# Service Sizing



## Ultrafault (Dec 16, 2012)

No..


----------



## Flex277 (Jun 2, 2014)

Would it go off the calculated load of the whole building?


----------



## Dennis Alwon (May 9, 2009)

Flex277 said:


> Would it go off the calculated load of the whole building?


IMO, yes it would


----------



## mannelectric08 (Jun 4, 2014)

Because I don't know the exact loads each occupants are going I suspected I will have to consider the max on each service. Thanks again!


----------



## erics37 (May 7, 2009)

Is this a new building or just a service replacement?

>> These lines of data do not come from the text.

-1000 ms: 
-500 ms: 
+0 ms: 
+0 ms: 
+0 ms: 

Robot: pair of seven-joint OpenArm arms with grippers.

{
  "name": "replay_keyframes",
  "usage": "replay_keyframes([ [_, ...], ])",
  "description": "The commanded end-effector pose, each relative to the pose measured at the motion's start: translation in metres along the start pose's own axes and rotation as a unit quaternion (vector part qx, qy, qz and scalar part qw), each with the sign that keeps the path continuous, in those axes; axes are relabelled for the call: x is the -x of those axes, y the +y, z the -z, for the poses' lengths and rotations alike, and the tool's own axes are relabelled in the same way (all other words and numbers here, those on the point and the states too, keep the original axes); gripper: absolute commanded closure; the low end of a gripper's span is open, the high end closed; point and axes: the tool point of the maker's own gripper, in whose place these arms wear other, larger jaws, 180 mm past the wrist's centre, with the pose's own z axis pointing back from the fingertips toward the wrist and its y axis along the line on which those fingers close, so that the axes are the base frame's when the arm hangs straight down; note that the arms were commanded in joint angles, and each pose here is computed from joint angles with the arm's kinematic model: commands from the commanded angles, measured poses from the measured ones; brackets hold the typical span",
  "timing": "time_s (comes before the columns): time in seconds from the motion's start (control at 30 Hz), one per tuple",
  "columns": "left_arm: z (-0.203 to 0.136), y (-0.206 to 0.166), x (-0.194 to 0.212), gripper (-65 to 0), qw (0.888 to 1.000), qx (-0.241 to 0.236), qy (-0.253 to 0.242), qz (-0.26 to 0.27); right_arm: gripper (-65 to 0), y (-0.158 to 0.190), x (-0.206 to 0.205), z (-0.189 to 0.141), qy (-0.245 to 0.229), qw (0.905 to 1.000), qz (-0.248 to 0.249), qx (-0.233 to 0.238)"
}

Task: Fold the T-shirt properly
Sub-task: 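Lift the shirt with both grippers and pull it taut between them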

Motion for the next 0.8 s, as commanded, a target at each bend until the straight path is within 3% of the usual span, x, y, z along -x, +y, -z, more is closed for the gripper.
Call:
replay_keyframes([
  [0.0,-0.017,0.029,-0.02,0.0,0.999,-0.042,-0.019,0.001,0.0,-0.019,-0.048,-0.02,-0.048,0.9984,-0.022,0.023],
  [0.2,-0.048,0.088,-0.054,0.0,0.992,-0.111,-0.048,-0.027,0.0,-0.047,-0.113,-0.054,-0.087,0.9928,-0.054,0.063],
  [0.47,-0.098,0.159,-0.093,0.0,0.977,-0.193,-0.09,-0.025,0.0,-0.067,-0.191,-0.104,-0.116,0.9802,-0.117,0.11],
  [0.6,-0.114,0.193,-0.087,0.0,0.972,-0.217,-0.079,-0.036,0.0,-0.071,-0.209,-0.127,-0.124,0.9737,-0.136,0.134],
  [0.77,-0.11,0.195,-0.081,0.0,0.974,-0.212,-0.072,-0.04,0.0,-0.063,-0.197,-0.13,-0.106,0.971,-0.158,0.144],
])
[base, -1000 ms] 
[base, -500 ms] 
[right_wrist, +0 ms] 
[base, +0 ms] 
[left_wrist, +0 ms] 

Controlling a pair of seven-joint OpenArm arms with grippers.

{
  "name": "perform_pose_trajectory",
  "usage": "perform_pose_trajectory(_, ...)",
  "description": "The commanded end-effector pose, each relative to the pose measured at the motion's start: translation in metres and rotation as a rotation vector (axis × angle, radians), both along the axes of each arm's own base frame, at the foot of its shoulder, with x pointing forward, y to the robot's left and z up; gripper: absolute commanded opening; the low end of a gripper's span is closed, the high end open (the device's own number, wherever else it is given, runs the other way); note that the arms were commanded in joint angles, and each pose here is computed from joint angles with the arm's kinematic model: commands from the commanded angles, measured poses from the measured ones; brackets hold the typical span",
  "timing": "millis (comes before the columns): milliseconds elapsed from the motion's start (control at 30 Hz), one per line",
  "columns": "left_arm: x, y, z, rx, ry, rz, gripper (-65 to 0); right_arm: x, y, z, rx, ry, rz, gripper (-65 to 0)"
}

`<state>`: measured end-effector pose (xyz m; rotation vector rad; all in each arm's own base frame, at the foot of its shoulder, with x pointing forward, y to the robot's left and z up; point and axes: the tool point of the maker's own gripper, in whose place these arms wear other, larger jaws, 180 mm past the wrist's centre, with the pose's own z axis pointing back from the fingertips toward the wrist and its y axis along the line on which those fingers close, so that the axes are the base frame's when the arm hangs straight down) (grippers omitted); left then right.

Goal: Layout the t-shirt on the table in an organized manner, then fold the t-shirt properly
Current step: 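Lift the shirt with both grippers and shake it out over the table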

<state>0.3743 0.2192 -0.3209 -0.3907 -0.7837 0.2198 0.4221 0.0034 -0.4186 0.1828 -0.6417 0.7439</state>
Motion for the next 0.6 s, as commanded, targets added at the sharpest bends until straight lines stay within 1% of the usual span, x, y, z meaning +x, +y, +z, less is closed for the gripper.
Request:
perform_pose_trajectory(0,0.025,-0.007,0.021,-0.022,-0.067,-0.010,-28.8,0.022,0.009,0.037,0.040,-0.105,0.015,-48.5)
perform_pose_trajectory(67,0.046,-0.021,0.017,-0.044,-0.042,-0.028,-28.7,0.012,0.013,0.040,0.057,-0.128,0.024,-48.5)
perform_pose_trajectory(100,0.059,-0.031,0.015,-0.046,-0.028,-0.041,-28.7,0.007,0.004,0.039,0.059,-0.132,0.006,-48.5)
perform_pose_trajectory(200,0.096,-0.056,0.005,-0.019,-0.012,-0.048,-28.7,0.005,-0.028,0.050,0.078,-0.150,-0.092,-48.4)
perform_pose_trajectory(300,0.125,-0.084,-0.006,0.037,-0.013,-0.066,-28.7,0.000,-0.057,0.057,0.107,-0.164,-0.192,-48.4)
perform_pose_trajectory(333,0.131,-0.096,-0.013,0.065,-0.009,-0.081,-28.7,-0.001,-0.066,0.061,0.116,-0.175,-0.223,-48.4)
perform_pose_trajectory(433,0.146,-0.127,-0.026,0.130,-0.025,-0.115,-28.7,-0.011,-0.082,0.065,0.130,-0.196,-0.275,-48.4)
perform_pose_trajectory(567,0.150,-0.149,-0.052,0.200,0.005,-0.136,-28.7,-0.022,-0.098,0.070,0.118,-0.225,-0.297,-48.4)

You can possibly contact the power company and get a record of the last year or two worth of power consumption for the building. We do that here occasionally.


----------



## chicken steve (Mar 22, 2011)

mannelectric08 said:


> Because I don't know the exact loads each occupants are going I suspected I will have to consider the max on each service. Thanks again!


Makes it awful hard to negotiate a job when there's the _'dunno wut izz gunna be'_ sorts on one side, and a poco looking for a demand load calc on the other....

I've done a few of those commercial jobs that could_ 'rent out to anything with $$$'_ as well

Give it your best guess w/a poco rep .....

~CS~


----------